Descension review – FableMosh (Digital Release) ★★☆☆☆

Stock image. Photo by smallbox on Unsplash

Lora Krasteva’s Descension kicks off a series of works on the new interactive digital theatre platform FableMosh, developed by Nottingham-based theatre company Chronic Insanity. Taking last year’s UK far-right, anti-immigration protests and riots as inspiration, Krasteva’s mini spoken word play imagines a world where migrants in the UK begin to disappear. The ‘pandemic’ recalls the early days of Covid with “daily updates and numbers” on the spread.

You have the option to choose your own cast on the interactive platform, add an ambient soundscape and adjust its volume to your preference – a feature that many television viewers might welcome. With zero variation in the soundscape, the latter becomes a distraction that I turn down and eventually turn off. That is as far as the interactive elements go – at least on this production (five more are set to follow, coming monthly between now and August).

There is only one character in Descension who recounts events in general terms so the casting potential is limited, restricting the interactive element further. There is the opportunity to switch the performer you are watching at any point – something that isn’t seamlessly matched (switch and you’ll likely hear one or two sentences you’ve already heard) but which is fine, provided you don’t change too often.

The real issue is not technical, it’s that there is little benefit to changing. To fully inform this review, I cycle through the eight performers who sit in front of the same (unused) green screen, script-in-hand. Each has their own take on the character. I move from Jamie Stewart, formal and quietly indignant, to the casual and confounded Emily Webster – two strikingly different takes, and yet nothing really changes. A move from Peyvand Sadeghian’s breathless telling of events to Jordan Laidley’s meandering take provides similar results.

There is little opportunity for the performers to add their unique stamp to the role, particularly when the character they’re playing is barely a character at all. At its best it recalls Simon Stephens’ adaptation of José Saramago’s novel Blindness, which played at the Donmar Warehouse in August 2020 as lockdown restrictions first began to lift, but, for the most part, the story is too high-level, the examination of its themes too thin and the images too obvious to create a similarly striking immersive experience.

For example, to begin, our narrator lists all the things that happened when the immigrants first disappeared: the NHS collapsing, people dying, fewer doctors, longer queues, no blood samples, machines beeping, phones ringing unanswered, the post office stopped delivering letters, no one played football, no one was at the gym, no baristas, no litter-pickers, chaos, mayhem, and so on and so on. Krasteva labours the point.
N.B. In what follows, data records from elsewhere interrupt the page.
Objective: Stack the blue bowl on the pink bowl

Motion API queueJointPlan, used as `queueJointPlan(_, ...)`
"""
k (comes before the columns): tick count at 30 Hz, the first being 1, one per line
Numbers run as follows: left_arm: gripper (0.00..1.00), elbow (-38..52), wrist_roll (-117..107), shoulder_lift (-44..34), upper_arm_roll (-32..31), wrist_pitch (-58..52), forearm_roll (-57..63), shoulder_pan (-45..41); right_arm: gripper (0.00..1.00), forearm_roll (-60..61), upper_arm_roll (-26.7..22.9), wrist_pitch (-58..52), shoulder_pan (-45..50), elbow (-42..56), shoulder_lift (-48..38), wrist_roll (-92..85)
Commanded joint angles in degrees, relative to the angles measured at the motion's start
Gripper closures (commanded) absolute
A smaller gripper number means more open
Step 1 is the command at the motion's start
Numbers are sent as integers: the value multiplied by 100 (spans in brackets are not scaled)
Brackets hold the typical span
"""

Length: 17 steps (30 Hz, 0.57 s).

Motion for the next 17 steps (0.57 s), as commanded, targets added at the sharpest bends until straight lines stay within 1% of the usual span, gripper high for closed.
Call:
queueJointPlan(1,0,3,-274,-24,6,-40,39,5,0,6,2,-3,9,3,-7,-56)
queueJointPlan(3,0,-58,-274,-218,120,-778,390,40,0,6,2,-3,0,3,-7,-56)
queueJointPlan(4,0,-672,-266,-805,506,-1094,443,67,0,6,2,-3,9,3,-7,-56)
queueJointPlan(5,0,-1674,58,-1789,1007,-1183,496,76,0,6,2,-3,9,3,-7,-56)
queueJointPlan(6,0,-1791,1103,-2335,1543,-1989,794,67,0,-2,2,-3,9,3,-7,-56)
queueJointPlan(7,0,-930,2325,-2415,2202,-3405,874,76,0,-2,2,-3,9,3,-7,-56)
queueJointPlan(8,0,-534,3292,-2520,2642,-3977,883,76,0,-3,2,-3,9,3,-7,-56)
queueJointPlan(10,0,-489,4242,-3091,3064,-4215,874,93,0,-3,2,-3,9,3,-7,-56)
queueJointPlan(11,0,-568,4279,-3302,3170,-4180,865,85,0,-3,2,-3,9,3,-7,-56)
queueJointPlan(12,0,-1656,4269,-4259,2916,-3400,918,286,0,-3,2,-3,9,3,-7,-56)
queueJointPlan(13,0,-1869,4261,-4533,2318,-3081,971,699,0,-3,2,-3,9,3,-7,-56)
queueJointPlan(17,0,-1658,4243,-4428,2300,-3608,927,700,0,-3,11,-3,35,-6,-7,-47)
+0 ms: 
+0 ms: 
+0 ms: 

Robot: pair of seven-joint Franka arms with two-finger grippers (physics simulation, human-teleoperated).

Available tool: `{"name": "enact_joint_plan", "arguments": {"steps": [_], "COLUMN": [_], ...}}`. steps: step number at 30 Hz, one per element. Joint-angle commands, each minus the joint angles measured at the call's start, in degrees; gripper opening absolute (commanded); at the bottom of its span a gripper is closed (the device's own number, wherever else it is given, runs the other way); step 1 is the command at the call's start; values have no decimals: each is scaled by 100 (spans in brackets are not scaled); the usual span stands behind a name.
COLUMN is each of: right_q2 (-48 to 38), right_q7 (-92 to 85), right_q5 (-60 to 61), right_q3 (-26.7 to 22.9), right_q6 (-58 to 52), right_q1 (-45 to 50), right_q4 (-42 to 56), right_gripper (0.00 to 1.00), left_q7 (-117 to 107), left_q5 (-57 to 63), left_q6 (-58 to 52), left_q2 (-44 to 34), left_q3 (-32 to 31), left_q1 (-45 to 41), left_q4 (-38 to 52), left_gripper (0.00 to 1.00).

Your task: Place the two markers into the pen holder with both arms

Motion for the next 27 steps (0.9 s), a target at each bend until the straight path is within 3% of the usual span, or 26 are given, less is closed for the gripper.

The format doesn’t help matters. As a viewer, it mostly feels exactly how it looks: someone sitting on a chair reading from a page. You can see the potential in what Chronic Insanity is trying to do here – the prospect of a play’s meaning subtly shifting depending on how a cast selected by the viewer interprets their characters – but, in a one-person show with little drama and actors reading from scripts as if at an early table read, it falls entirely flat.